Marcelo Rebelo de Sousa n’aurait pas eu de mal à trouver un remplaçant. Ce qui aurait été logique pour une question de stabilité à l’approche du 50e anniversaire de la Révolution des œillets en avril. La dissolution est donc un choix politique. Il consiste à demander aux électeurs de se prononcer sur une affaire de corruption dont on ne se sait pas grand-chose. On a même appris après la démission de Costa que c’était beaucoup de bruit pour rien. Il y a sans doute l’arrière-pensée politique de donner un coup de pouce à sa formation d’origine, le PSD (Parti social-démocrate) qui n’arrive pas depuis 2015 à remonter la pente. Et que la lassitude de Costa et les affaires offraient une occasion rêvée de le remettre en selle. Avec le risque d’emmener sur son porte-bagages, comme passager clandestin, le parti d’extrême droite Chega. Bref, la tonalité générale n’est pas très saine.

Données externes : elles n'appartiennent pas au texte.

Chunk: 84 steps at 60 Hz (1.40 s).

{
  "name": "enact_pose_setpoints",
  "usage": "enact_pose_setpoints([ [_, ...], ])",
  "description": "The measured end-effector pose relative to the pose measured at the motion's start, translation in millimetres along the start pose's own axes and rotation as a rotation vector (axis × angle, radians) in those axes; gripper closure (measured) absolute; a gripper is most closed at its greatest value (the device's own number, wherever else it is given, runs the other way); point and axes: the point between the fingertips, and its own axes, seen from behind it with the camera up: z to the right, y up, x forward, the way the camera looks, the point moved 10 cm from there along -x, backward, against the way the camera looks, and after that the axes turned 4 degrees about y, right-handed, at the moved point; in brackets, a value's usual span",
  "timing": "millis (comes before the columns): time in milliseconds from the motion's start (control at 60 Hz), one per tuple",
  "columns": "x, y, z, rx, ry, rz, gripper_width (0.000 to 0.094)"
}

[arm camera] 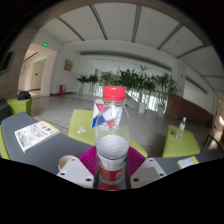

Comment se présentent ces élections ?
En novembre, beaucoup d’observateurs pensaient qu’un boulevard s’ouvrait devant l’Alliance démocratique, construite autour du PSD. Ce boulevard, on ne le voit pas apparaître. Les sondages montrent deux choses. Une incertitude entre les deux grands partis de gouvernement, PS et PSD, qui sont au coude-à-coude autour de 30 %. C’est d’ailleurs l’un des problèmes puisque l’on risque de passer d’une situation claire, avec une majorité absolue, à une situation plus confuse avec une majorité relative. C’est déjà arrivé et la Constitution le permet.Quid de l’extrême droite et du parti Chega ?
Le deuxième enseignement des sondages, c’est justement l’ombre portée de Chega. Si les deux partis de gouvernement se talonnent, l’extrême droite a fortement augmenté. De 7,5 % aux élections de janvier 2022, il a dépassé il y a un mois et demi les 20 %. Il est redescendu depuis autour de 16, 17 %. Mais dans un système à la proportionnelle intégrale, cela fait beaucoup de députés et vous permet de peser. Son leader, André Ventura, un ancien du PSD, veut gouverner et participer à une coalition de droite, centre-droit un peu à la Meloni. L’Alliance démocratique, par la voix de son leader Luís Montenegro, a dit ne pas vouloir en entendre parler. Sauf qu’il y a un précédent aux Açores où un gouvernement régional PSD a pu se mettre en place avec l’appui des élus de Chega. Le PSD, auteur d’un excellent début de campagne, essaie d’endiguer, comme d’autres partis de droite européens, la progression de l’extrême droite en reprenant certains de ses thèmes comme l’immigration.
Mais le PS s’est bien réorganisé. Son nouveau leader, Pedro Nuno Santos, réalise une campagne tonique et peut compter sur gros maillage territorial. Le suspense est donc entier. C’est pour cela que les deux partis de gouvernement cherchent à mobiliser les indécis et en appellent au vote utile.